Race, America, and the Meaning of Jeremy Lin: An Interview with Jeff Chang

Jeremy Lin is an overnight NBA superstar. Back in spring, Lin led the New York Knicks to nine wins in 12 games in his first 12 starts, creating a media firestorm—dubbed “Linsanity”—that quickly swept across the world. Lin, who is Asian-American, is a basketball phenom in a sport hugely popular in East Asia and among Asian-Americans but in which few Asians have excelled in the world’s top league.  I spoke with Jeff Chang—radical historian, journalist and author of the forthcoming book Who We Be: The Colorization of America—about the meaning of Jeremy Lin for race in America.  

SB: In reference to the Jeremy Lin phenomena, you’ve said “we’ve just turned a page in the way Asian-Americans are represented in the United States.” What do you mean?

JC: I don’t want to overstate this–because it’s not like everyone should now applaud the end of racism against Asian Americans. But for a couple of weeks in February, everyone was talking about the complexity of Jeremy’s story and pondering its significance. When Asians in the U.S. have not been portrayed as unknowable, permanent strangers, we have been seen as sort of white ethnics. We’re either the harder-working, smarter whites or the uglier, desexualized whites. We’re not seen as real people. We are caricatures meant to teach a lesson to other whites and other people of color.

What Jeremy Lin has done in a way that no one has since perhaps Bruce Lee is to put a real breathing and yes, complicated Asian American man firmly in the minds of people everywhere, as opposed to a ‘type’. When he broke through, it was the first time many people had to consider what it might mean to actually live as an Asian American, had to put their feet in our shoes.

SB: The NBA, the Knicks and Lin’s sponsors look to be making the most of Linsanity, using it to push the sports marketing machine in East Asia. What are some of the problems and opportunities arising from the use of Lin to globalize American sports?

First off, Jeremy is a born-and-bred American boy. He’s not Yao Ming. He’s not an ambassador from China or Taiwan, if anything he will be an ambassador for the sport to the people of China and Taiwan. I am sure he will represent well. But you can tell by his accent, how he dresses, the car he drives, his humor—his sensibility is thoroughly Northern Californian, thoroughly Taiwanese American, thoroughly Asian American. The kids in China or Taiwan read him that way. Period.

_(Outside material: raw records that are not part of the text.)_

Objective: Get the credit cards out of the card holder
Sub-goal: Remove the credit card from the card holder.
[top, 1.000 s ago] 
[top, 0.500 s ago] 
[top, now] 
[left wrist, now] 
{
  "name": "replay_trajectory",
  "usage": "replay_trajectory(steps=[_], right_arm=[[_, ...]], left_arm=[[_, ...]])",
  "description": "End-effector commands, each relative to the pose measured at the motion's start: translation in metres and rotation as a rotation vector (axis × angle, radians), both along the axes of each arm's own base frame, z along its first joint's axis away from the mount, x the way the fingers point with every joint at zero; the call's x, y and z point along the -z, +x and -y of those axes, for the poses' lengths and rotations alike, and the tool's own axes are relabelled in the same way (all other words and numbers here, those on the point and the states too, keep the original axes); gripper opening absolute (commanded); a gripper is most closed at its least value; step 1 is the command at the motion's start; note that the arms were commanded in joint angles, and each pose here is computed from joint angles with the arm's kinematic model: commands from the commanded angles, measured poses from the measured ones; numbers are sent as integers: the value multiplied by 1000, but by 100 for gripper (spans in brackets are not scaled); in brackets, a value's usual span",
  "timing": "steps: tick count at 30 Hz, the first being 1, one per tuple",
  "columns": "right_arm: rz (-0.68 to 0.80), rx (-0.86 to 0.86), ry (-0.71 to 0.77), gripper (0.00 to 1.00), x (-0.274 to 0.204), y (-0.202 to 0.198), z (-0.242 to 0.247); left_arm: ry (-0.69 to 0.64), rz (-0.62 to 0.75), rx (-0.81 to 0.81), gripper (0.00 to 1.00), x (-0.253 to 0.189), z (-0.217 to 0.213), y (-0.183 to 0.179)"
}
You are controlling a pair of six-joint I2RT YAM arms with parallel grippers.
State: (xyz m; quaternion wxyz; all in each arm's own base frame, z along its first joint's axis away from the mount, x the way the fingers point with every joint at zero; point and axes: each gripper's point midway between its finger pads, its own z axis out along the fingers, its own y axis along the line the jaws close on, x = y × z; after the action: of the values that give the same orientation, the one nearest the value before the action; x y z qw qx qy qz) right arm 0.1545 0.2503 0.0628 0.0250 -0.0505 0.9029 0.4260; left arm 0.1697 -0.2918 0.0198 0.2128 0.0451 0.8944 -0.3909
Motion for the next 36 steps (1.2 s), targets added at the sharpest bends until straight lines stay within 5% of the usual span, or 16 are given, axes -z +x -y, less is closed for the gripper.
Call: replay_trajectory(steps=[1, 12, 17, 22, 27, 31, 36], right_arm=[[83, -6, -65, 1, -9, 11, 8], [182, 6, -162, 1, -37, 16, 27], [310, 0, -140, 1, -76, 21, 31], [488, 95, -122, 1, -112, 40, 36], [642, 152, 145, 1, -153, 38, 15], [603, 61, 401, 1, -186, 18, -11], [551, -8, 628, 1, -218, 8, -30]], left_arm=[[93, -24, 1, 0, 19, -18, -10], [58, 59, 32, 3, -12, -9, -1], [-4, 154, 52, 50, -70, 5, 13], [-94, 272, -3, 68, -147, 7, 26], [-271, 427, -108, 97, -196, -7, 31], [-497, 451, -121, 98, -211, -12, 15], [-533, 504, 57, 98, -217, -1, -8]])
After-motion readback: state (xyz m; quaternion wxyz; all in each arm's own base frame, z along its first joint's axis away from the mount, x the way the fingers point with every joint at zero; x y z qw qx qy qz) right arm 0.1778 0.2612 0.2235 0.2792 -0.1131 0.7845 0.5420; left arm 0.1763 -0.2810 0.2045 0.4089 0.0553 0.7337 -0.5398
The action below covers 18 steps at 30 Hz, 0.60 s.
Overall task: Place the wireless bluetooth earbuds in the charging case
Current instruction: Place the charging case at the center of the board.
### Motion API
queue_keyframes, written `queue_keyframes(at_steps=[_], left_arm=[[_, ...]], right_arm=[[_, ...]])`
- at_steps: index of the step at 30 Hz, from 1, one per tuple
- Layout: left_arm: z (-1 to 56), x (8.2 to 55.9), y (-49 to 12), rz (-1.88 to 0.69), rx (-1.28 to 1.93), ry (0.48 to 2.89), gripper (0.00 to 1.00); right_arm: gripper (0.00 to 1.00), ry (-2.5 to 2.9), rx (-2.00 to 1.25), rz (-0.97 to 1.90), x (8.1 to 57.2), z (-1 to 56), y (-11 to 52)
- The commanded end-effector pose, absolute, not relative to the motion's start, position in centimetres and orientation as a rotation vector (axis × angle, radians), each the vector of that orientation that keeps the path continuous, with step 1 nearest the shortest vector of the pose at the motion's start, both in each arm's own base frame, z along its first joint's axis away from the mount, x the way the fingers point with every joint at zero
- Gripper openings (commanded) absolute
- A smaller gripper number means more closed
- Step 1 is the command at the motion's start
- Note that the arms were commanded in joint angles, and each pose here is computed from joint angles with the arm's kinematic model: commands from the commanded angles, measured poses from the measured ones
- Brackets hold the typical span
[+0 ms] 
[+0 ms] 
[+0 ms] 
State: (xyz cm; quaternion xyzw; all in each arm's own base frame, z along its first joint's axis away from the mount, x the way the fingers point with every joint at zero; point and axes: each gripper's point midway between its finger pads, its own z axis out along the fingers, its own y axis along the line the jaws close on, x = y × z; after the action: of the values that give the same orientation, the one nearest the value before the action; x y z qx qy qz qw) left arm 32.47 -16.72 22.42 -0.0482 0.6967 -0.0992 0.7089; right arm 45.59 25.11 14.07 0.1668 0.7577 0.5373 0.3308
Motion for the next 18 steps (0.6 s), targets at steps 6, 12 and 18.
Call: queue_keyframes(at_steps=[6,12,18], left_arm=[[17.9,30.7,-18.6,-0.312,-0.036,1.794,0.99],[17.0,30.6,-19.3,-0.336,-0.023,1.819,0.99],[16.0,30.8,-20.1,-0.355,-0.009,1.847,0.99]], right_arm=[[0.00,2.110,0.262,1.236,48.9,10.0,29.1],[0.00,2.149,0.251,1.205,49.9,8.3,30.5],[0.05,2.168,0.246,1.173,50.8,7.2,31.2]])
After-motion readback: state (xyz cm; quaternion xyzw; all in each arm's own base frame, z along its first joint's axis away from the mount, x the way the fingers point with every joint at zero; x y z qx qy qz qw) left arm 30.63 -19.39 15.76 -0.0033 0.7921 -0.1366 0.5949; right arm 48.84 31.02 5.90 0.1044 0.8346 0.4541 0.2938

I don’t know about his politics. I don’t know if he hopes to become a Jackie Robinson type of figure. His college career doesn’t bespeak a hidden Ali or John Carlos streak. I hope that he will make his opinion known on issues other than his identity. I also hope he doesn’t shy away from identity questions as he grows into his role in the NBA universe, that his candor about his upbringing and his background doesn’t disappear as it has for people like, say, Michael Jordan.

SB: There’s been a racist backlash to Lin and his stardom. How have Asian-Americans responded to it?

JC: We have responded the way we always have–by calling bullshit on it.

SB: Finally, just how good is this guy?

JC: I’m a fan. He clearly has lots of things to work on–his defense, his ball-handling, his court vision. So I’m in the wait-and-see camp as far as him as a player. If he thinks about longevity, transformation, and leadership, he’ll be fine.